Okay, so what are the symptoms? There are so many of them, but I am going to list the most usual ones:
- Feeling you don’t belong and you want to go “home”
- More vivid dreams
- Seeing numbers like 11:11 or 111 or 555, 444, 777, etc…
- Electronics going off/blowing out
- Seeing sparkles of light outside your peripheral vision
- Ringing in the ear (especially the right ear)
- Lack of trust in people
- A feeling of more empathy for everyone and everything
- Feeling like you have a mission on this planet
- Noise and Food sensitivity
- Feeling a sense of urgency to help the planet
- Feelings a deep connection to the colors purple, turquoise, indigo or deep blue
- Feeling a connection whenever you see a movie or TV show that incorporates space travel in other worlds (Hollywood Science Fiction like Star Wars, Star Trek, Dr. Who, Lord of the Rings, to name a few)

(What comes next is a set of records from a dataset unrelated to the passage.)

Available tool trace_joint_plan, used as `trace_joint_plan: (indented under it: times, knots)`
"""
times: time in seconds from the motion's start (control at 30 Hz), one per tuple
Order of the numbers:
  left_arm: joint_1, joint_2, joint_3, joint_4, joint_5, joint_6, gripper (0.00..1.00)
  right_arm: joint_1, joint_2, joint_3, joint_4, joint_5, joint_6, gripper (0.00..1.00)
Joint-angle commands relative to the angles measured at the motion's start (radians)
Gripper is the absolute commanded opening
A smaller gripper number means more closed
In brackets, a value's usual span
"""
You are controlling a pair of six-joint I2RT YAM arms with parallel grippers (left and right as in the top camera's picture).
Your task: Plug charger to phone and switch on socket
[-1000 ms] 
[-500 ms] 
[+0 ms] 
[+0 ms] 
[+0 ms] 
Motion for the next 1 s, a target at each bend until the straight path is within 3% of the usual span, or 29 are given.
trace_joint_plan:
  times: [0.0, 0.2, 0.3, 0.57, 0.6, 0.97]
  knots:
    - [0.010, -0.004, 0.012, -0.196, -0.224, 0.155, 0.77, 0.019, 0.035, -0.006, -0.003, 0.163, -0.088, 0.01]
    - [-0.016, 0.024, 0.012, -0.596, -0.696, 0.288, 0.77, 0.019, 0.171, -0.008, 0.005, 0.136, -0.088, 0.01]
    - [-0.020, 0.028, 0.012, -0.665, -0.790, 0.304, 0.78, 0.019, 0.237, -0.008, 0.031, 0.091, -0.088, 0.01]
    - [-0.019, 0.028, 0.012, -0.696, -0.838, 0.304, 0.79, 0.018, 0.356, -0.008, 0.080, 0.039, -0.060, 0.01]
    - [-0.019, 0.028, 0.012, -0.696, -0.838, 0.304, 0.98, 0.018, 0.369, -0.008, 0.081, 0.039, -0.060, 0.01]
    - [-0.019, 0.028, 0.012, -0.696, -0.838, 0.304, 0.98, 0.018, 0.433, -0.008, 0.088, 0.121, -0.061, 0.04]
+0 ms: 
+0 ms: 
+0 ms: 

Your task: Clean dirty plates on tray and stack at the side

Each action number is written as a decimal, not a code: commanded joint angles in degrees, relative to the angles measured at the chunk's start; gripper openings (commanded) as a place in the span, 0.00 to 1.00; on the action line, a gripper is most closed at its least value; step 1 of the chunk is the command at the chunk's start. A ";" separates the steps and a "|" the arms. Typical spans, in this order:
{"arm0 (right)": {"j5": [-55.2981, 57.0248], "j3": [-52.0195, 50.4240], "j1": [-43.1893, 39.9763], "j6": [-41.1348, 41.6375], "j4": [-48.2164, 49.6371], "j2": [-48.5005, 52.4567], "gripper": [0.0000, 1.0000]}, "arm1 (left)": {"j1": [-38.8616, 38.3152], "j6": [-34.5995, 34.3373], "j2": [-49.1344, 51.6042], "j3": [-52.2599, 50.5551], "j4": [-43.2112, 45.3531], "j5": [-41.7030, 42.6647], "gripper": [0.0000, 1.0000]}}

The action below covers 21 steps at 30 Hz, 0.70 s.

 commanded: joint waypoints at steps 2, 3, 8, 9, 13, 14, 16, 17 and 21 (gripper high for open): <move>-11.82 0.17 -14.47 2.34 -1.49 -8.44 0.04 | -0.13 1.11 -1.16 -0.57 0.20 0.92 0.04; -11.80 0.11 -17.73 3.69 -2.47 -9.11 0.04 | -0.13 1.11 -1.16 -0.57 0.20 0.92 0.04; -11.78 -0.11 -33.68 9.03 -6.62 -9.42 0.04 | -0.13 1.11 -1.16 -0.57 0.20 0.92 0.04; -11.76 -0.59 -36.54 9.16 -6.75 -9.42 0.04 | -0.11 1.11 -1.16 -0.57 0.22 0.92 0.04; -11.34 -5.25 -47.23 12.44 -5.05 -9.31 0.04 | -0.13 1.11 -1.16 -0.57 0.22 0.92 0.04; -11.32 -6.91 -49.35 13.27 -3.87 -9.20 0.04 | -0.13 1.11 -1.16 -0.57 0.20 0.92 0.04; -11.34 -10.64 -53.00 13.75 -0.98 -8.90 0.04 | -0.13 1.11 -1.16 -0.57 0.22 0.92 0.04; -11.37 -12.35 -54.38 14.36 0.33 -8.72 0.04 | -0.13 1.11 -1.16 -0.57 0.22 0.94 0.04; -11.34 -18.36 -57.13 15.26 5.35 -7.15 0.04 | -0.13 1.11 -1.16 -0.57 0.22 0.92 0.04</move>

- Having a deep sense of Spirituality without needing to have a “religion” to be a part of.
- No longer fearing God or whatever you consider the Creator is out to judge and harm you for your faults; that you know deep within you were created and molded out of love, and from that you will return to that love, even with all your faults.
- Finding your tastes have changed in many things that have before, made up of who you were as a person: music, art, education, career, food, fashion, religion, etc…
- Longing to want to share your experiences with others in hopes you are not alone in this.
So, those are just a few of the symptoms many people go through. But there can be hundreds more. I would love to know if any of you experience these symptoms. My goal is to eventually do a Video Blog on this very important topic, in hopes people who are going through the beginning stages have a place to come to listen and BE listened to. Remember, our DNA is being reprogrammed from what it originally was supposed to be. So, it’s like our souls are being activated after a time of sleep. We’re waking up!
So, tell me…what experiences have you been going through that you know deep within are not “usual” to your life?